Спектакль, начавшийся радостно, в канун премьеры едва не умерший, на сцене обнаружил в сочетании своих недружных, рвущихся в разные стороны героев некоторый общий смысл, смутно пробрезживший в нем и обеспечивший этому «провалу» почетное место в истории русского театра. Смысл этот очевиден стал долгое время спустя, и вот отчего Лариса оказалась «преждевременной» ролью Бабановой, как преждевременен был весь этот спектакль с его явственно слышимым скрежетом и невольными диссонансами.
Вне всякой программы на первый план его вышла воспаленная драма самолюбия, притязаний и крушения «маленького человека» Карандышева. Герой {255}
Островского очерчивался Мартинсоном с гоголевской остротой и надрывностью Достоевского. Он отбрасывал свою неспокойную, зазубренную тень в сторону белой и хрупкой Ларисы — Бабановой. По другую сторону ее вместо вальяжного и шалого русского барина возник романтический и холодный бретер Паратов в исполнении Астангова. Оба были заняты собой, как, впрочем, и все действующие лица этого красивого спектакля в поблекшей сине-золотой раме Дмитриевского портала.Мысль Островского о всеобщем эгоизме и об одиночестве души среди веселого прожигания жизни приобретала в изящных мизансценах Завадского современную оголенность и резкую наглядность.
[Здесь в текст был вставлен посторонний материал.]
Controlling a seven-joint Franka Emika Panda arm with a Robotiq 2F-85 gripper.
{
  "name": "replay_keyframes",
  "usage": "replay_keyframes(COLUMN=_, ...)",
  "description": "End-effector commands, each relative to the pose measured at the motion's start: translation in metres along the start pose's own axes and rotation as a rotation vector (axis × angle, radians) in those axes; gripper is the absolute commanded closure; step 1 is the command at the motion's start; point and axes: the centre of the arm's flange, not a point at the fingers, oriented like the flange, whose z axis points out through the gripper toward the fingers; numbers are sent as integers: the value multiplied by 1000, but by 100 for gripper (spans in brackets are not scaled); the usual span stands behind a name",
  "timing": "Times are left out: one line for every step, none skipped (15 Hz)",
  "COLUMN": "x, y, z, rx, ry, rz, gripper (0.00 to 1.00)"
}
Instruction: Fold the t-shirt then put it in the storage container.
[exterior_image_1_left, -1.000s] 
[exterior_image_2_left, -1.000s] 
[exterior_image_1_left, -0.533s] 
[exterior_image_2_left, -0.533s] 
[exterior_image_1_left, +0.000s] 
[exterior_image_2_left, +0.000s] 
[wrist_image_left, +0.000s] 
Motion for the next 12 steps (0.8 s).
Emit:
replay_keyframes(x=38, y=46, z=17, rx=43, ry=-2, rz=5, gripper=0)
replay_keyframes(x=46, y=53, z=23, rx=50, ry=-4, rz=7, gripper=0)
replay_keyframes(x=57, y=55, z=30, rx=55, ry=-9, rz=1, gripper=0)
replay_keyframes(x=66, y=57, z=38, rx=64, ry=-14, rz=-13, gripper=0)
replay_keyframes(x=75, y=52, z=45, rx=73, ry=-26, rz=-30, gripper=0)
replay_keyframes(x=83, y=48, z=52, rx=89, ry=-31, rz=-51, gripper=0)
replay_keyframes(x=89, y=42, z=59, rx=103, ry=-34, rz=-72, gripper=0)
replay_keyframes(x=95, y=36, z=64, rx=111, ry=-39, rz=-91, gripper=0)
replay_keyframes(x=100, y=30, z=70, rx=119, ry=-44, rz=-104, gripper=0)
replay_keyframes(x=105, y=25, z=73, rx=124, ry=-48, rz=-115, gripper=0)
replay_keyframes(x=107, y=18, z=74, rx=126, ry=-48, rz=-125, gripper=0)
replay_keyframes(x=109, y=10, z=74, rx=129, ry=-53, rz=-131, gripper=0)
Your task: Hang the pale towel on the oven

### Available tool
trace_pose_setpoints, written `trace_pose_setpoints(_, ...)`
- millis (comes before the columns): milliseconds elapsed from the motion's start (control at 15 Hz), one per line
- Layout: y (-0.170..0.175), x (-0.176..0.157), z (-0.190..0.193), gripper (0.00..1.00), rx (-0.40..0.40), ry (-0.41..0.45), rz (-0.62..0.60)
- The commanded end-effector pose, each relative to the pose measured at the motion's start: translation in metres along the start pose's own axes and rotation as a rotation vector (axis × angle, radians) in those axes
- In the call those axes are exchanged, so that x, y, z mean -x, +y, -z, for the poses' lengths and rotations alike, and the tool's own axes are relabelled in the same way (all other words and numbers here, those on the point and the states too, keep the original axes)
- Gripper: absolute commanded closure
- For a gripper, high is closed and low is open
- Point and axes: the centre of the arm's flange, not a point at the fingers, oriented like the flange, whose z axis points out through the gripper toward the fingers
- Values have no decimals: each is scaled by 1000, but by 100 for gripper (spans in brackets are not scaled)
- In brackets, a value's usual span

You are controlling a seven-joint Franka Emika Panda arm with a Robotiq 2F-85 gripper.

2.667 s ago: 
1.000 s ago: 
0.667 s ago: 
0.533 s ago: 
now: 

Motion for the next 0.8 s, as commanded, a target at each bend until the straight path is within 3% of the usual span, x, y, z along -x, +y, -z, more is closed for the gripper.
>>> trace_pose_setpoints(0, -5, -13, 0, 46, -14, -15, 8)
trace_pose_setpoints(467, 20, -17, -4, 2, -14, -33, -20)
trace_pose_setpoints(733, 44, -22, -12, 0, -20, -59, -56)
Через четверть века это назовут «некоммуникабельностью». Распад человеческих связей станет болезнью века.
В полупровалившемся, не любимом актерами спектакле заметно игрались почти все роли. Пьяненький, траченный жизнью, а между тем не лишенный человеческой гордости Робинзон (Д. Орлов); энглизированный, спокойно-плотоядный Кнуров (О. Абдулов); кокетливая и деловитая хищница Огудалова (А. Богданова). Между ними, отстраненная от всех, завороженная своей мечтой, проходила Лариса — Бабанова, как будто была она не дочерью Огудаловой, не героиней драмы, на которой скрестились все вожделения, а {256}
случайной гостьей из другого мира, вдруг очутившейся на перекрестке житейских бурь.Это ощущение, что она «другая», «чужая», брезгливо сторонящаяся житейских интересов и страстей, — самое сильное, что осталось у меня от Ларисы.
Она ничего не ждала от окружающих и призрак своей любви несла не навстречу, а мимо — или, может быть, сквозь — демонического Паратова — Астангова, который в своей игрецкой страсти мог погубить ее, но не разбить мечту: ведь для нее он был вымыслом, идеалом, а не женихом или возможным мужем.
Для этой Ларисы дело вообще не шло о замужестве или приличном устройстве жизни.